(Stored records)
○ ○ ○ ○
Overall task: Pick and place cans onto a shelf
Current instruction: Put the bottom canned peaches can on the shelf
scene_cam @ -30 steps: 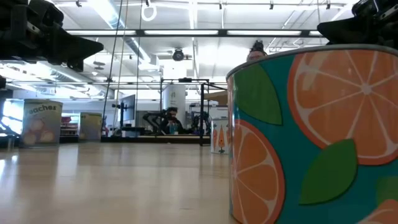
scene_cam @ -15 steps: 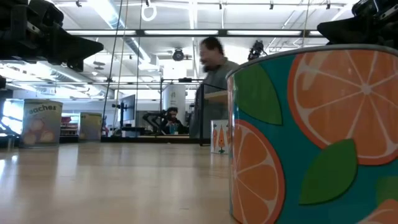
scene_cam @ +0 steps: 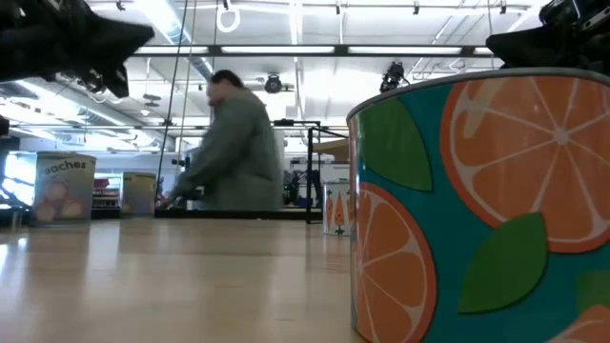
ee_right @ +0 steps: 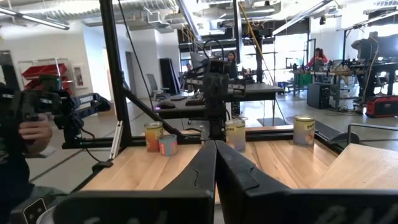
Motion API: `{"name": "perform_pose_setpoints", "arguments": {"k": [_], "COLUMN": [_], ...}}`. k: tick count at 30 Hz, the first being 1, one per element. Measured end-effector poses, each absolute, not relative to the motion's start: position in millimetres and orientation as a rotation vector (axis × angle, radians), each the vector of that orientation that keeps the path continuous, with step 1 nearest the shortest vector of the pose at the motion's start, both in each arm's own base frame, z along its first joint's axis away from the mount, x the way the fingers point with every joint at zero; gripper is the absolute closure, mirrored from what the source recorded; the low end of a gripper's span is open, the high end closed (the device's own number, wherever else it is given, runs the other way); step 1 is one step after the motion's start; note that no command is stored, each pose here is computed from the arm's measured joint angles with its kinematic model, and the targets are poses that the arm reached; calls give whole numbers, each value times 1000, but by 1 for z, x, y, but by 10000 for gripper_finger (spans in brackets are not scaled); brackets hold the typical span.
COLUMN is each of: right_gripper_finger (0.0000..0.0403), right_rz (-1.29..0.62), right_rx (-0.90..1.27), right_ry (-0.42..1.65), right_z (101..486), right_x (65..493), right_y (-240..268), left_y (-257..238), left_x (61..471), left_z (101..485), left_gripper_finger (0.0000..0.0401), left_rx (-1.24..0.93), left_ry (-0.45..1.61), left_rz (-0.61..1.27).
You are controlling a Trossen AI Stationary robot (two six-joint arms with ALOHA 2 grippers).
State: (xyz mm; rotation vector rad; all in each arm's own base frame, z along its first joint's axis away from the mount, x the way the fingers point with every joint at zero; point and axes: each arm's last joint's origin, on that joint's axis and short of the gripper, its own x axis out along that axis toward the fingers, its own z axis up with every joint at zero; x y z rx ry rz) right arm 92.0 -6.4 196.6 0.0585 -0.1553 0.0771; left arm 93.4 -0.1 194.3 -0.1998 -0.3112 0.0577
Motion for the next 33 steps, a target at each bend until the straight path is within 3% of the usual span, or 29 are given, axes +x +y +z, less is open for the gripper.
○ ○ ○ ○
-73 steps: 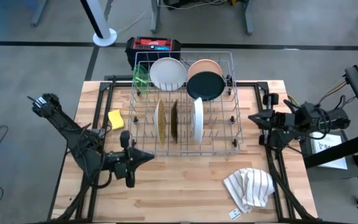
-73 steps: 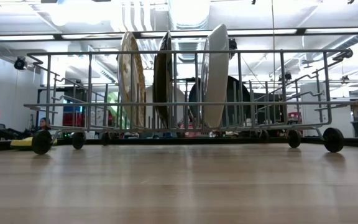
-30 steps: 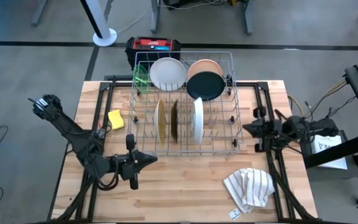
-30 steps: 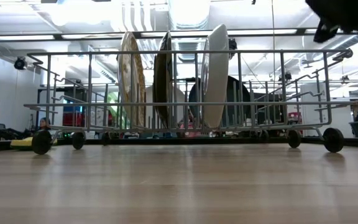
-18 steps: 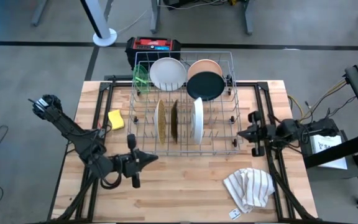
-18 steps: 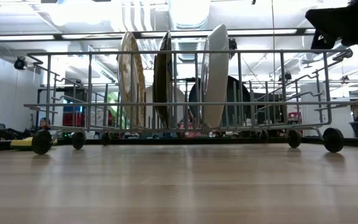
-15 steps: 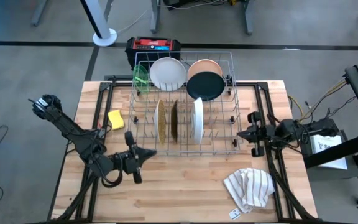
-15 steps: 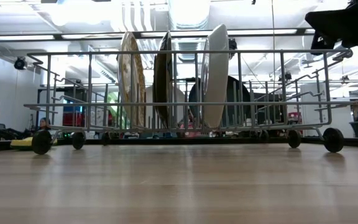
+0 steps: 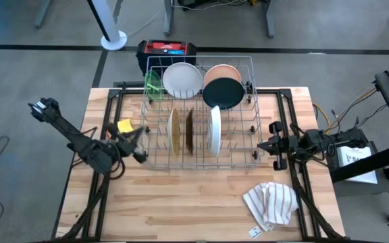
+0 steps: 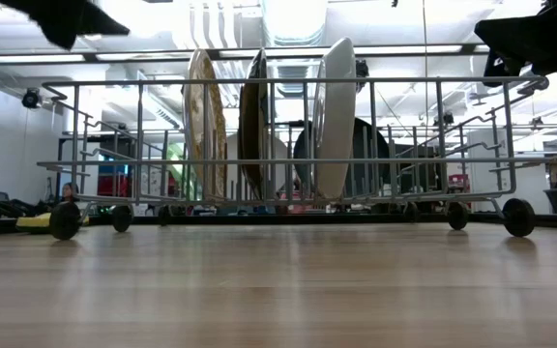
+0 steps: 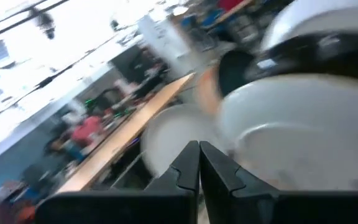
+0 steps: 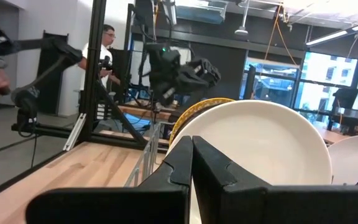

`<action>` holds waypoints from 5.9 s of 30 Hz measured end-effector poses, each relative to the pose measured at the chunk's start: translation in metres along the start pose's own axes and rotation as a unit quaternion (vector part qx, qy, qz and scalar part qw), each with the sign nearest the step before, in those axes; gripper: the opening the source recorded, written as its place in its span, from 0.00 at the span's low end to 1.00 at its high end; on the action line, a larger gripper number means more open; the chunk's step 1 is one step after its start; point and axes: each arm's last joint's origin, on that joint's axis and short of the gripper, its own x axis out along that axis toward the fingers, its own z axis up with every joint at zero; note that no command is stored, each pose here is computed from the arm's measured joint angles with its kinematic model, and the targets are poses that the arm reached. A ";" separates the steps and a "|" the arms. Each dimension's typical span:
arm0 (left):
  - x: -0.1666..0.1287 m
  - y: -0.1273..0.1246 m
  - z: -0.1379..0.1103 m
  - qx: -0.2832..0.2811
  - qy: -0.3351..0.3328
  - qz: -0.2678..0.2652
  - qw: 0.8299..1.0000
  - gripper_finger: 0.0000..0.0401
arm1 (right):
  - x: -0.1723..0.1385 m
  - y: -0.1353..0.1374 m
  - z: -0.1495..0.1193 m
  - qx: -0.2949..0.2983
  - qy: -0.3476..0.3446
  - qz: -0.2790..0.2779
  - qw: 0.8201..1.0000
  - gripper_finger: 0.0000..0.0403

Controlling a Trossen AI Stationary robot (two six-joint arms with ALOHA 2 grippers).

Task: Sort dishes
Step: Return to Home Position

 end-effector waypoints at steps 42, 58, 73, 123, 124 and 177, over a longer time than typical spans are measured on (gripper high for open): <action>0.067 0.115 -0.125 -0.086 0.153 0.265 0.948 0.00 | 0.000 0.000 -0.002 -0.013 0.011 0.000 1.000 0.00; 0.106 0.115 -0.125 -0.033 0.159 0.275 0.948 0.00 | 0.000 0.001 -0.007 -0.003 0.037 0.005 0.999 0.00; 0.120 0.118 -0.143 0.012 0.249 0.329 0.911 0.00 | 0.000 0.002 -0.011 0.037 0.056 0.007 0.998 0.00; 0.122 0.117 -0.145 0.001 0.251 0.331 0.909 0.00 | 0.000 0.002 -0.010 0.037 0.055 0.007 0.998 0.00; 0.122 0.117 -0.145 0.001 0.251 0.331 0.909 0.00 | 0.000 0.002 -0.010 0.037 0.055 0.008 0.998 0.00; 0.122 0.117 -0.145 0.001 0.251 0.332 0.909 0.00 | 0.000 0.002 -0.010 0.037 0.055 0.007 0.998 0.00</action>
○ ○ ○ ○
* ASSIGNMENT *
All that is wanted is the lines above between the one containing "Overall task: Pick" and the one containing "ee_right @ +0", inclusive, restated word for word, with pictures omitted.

* TASK OUTPUT *
Overall task: Pick and place cans onto a shelf
Current instruction: Put the bottom canned peaches can on the shelf
scene_cam @ -30 steps: 
scene_cam @ -15 steps: 
scene_cam @ +0 steps: 
ee_right @ +0 steps: 

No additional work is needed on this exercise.